Defining the Group Chat Pool in Topology
When we run the Group Chat Deployment Wizard for the first time, pointing it to a new, empty database, we have to define the Group Chat Pool FQDN. In doing this, the Deployment Wizard creates a new Trusted Application Pool in the Lync topology with this name. Within this trusted application pool in our topology, it creates a trusted application for the first Group Chat server that is a member of the Group Chat pool. As we run the Deployment Wizard on subsequent Group Chat servers, it creates additional trusted applications underneath out Group Chat pool.
So basically within Topology Builder, the Group Chat pool looks like a Lync Front End pool (with servers sitting inside a pool), but it is represented as a trusted application pool because Group Chat isn’t a dedicated, topology aware server role.
Now it gets interesting, because you might think “I just set up DNS and certificate the same way I would a Lync Front End pool”, but that’s not strictly true..
Certificates and DNS for a Group Chat Pool
DNS records should be created the same way you would for a DNS load balancing Front End pool i.e. two A records for the pool FQDN pointing to the IP addresses of the two servers (e.g. gcpool.contoso.com) and an A record for each server’s FQDN. Pretty straightforward, but certificates are where it deviates.

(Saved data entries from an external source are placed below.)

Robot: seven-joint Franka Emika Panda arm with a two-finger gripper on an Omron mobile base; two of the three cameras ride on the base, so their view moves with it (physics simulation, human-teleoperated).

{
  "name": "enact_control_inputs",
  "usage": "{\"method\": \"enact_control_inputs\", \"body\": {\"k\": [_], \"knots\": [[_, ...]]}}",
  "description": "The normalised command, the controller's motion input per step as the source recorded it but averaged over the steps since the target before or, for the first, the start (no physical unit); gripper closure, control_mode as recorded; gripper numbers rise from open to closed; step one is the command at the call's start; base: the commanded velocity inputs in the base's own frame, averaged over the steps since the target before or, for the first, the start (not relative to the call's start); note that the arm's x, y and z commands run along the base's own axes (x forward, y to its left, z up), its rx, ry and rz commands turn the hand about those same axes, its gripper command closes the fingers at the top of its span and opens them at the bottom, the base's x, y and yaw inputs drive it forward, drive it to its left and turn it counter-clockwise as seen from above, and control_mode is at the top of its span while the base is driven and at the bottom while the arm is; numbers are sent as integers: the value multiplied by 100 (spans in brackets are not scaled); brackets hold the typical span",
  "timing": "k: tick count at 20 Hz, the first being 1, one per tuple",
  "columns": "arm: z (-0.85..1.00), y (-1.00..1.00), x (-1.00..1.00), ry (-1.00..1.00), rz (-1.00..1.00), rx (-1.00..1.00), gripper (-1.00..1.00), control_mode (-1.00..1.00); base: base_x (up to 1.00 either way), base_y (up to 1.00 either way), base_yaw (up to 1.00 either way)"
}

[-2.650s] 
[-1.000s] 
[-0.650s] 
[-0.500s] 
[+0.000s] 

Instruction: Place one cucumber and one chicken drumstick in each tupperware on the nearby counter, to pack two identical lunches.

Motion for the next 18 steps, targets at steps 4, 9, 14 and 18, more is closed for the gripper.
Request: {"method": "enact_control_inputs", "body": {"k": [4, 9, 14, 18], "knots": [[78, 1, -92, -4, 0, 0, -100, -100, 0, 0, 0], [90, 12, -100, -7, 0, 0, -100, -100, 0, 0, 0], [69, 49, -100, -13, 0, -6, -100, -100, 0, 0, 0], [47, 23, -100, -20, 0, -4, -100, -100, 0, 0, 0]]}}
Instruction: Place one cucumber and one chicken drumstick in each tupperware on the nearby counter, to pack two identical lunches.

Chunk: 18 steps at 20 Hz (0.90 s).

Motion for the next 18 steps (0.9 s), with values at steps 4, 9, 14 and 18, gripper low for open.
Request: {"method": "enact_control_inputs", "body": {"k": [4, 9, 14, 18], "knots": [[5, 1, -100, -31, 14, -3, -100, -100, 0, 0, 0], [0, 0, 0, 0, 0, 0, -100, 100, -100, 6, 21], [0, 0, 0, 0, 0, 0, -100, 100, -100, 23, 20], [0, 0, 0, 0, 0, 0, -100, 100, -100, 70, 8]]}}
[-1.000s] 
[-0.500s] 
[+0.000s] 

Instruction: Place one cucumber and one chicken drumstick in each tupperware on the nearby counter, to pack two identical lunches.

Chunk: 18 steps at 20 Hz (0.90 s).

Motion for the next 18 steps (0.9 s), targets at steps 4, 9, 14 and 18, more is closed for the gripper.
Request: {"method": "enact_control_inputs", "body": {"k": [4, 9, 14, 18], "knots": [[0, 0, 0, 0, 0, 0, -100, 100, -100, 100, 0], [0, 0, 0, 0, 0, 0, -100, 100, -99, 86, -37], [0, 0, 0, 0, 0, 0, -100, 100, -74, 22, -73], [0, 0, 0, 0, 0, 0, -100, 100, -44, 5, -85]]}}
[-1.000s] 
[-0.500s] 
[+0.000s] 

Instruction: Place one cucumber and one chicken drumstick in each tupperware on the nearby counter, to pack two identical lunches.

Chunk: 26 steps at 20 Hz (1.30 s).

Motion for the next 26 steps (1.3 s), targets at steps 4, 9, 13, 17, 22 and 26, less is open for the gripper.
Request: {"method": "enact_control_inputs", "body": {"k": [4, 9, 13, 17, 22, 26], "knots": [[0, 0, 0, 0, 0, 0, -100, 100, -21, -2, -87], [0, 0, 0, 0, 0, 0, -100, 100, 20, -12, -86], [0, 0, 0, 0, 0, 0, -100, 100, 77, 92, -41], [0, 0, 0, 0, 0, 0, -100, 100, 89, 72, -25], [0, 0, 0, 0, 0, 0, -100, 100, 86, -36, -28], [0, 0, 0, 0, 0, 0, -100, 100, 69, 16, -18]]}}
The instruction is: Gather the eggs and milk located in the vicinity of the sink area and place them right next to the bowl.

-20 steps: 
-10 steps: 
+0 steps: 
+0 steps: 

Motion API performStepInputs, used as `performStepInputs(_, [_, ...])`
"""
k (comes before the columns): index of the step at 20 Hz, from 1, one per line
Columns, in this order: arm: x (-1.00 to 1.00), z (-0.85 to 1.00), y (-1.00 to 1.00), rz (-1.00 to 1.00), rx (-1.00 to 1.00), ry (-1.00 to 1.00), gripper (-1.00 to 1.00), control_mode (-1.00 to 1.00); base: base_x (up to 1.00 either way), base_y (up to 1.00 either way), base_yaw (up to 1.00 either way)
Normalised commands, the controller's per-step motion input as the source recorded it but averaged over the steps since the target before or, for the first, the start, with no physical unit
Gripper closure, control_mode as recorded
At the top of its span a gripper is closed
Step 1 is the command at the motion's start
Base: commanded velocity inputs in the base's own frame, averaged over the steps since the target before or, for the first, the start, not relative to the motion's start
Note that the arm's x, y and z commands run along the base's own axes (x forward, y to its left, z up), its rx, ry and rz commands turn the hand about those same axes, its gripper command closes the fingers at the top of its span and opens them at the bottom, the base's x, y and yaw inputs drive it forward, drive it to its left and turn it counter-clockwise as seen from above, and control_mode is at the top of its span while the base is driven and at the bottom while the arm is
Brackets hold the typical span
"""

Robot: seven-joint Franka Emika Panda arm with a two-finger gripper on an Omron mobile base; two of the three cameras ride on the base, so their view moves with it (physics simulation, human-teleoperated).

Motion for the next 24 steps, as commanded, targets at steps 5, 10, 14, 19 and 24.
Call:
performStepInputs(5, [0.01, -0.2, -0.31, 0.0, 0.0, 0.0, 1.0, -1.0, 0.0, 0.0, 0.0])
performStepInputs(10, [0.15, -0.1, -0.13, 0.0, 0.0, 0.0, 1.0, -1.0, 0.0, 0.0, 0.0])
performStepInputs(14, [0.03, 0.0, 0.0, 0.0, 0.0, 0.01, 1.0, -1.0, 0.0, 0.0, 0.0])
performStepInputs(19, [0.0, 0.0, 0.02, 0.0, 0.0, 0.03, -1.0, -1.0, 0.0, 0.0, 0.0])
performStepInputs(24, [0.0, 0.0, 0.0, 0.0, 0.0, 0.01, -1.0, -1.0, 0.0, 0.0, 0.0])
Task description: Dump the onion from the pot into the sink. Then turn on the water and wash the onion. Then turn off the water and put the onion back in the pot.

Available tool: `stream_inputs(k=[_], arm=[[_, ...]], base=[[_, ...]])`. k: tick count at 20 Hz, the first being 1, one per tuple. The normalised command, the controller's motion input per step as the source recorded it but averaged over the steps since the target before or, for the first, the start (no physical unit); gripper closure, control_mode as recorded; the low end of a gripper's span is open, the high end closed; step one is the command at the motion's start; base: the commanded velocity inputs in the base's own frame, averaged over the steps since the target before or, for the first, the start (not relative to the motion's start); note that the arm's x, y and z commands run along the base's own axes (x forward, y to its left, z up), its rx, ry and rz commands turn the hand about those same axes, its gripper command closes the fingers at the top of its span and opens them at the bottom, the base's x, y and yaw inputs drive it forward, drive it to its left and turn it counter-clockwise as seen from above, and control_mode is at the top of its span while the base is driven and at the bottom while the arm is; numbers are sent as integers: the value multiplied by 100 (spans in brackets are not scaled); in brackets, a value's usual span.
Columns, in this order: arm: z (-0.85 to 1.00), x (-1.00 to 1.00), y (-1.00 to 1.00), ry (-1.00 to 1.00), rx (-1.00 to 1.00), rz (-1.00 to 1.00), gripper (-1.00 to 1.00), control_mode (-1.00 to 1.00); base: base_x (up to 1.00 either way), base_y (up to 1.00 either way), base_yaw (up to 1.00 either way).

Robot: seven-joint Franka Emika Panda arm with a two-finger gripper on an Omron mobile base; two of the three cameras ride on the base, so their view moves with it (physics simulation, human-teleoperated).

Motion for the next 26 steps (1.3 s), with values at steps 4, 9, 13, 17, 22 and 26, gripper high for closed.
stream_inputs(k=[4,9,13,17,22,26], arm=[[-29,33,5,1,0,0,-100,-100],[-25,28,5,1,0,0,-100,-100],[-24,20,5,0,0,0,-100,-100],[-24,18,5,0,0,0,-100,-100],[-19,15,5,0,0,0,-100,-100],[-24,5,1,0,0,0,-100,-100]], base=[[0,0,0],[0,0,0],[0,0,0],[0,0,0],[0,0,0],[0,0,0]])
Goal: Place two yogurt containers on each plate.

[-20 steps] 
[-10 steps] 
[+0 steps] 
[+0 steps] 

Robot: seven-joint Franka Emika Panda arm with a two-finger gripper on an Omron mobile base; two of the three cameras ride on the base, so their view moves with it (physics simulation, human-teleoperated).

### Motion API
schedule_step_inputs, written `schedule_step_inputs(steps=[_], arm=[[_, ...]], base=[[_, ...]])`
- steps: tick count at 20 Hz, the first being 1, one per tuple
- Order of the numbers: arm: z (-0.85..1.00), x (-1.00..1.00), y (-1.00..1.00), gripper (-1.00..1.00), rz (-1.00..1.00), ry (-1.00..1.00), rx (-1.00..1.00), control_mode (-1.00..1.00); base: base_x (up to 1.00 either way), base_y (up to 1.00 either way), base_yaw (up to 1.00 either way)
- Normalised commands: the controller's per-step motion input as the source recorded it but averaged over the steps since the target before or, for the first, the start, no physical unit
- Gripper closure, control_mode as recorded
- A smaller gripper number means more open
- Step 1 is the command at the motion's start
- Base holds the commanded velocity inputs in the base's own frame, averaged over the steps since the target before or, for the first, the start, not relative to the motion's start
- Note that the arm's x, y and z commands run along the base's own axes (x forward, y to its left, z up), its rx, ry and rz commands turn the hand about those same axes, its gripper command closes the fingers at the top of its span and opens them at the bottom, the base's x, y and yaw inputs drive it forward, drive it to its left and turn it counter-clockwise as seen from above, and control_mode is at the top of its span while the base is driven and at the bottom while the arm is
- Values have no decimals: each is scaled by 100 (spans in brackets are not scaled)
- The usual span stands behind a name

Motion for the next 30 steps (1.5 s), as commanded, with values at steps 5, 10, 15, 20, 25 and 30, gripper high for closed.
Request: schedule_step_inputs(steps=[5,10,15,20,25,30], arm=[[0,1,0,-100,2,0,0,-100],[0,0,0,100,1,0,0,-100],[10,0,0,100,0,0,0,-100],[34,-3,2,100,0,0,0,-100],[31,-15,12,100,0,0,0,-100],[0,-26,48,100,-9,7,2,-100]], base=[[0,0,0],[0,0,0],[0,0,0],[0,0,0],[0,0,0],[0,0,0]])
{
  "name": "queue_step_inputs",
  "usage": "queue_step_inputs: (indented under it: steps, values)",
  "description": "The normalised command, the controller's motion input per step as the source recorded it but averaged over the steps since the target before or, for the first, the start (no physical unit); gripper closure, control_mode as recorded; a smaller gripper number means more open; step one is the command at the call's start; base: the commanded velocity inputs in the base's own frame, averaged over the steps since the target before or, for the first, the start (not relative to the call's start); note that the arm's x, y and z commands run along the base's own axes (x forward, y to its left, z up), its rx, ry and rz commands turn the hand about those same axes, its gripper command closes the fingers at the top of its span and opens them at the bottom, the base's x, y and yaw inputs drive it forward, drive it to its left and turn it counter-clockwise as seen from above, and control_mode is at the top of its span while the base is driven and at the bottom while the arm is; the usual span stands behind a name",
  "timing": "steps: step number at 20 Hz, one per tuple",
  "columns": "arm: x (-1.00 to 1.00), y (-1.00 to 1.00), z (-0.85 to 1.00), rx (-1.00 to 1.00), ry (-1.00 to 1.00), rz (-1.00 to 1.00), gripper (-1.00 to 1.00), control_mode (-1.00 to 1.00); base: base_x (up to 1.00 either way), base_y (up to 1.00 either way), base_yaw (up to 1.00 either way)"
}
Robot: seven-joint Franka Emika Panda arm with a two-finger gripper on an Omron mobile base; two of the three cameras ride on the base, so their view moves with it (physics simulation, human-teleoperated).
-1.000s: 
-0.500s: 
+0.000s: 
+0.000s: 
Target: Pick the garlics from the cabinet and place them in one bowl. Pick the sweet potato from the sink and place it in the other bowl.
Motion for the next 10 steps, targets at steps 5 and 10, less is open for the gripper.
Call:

You should get your certificates for Group Chat as per the TechNet article Obtaining certificates but the gotcha here is that you mustn’t have any SANs (subject alternate name) listed on the certificate assigned to your Group Chat servers. If you do, it will cause a divergence in chat rooms and you will hear reports of users only seeing some users in their chat rooms, let me set the scene:
- User A will be in Chat Room 1 and see users B, C and D.
- User E will be in the same chat room (Chat Room 1) but will perhaps see users B, F and H.
Basically, the Group Chat Channel Services don’t talk to each other properly and the member list of a chat room isn’t consistent. The only common name on the certificate assigned to each Group Chat server should be the pool FQDN e.g. gcpool.contoso.com. No SANs. 🙂
Group Chat is a great tool for a lot of businesses and ensuring it is available 24/7 is critical for organisations that rely on getting the same persistent message out to their teams. Making sure it’s resilient and supports your user base is key to providing a good service to the business.
There is a lot involved with getting a multiple server Group Chat topology up and running (especially after you’ve probably had some dramas just getting one server going) but hopefully this post has given you more of an insight into how Group Chat works in Lync Server 2010 and how to get a nice resilient, load balanced environment.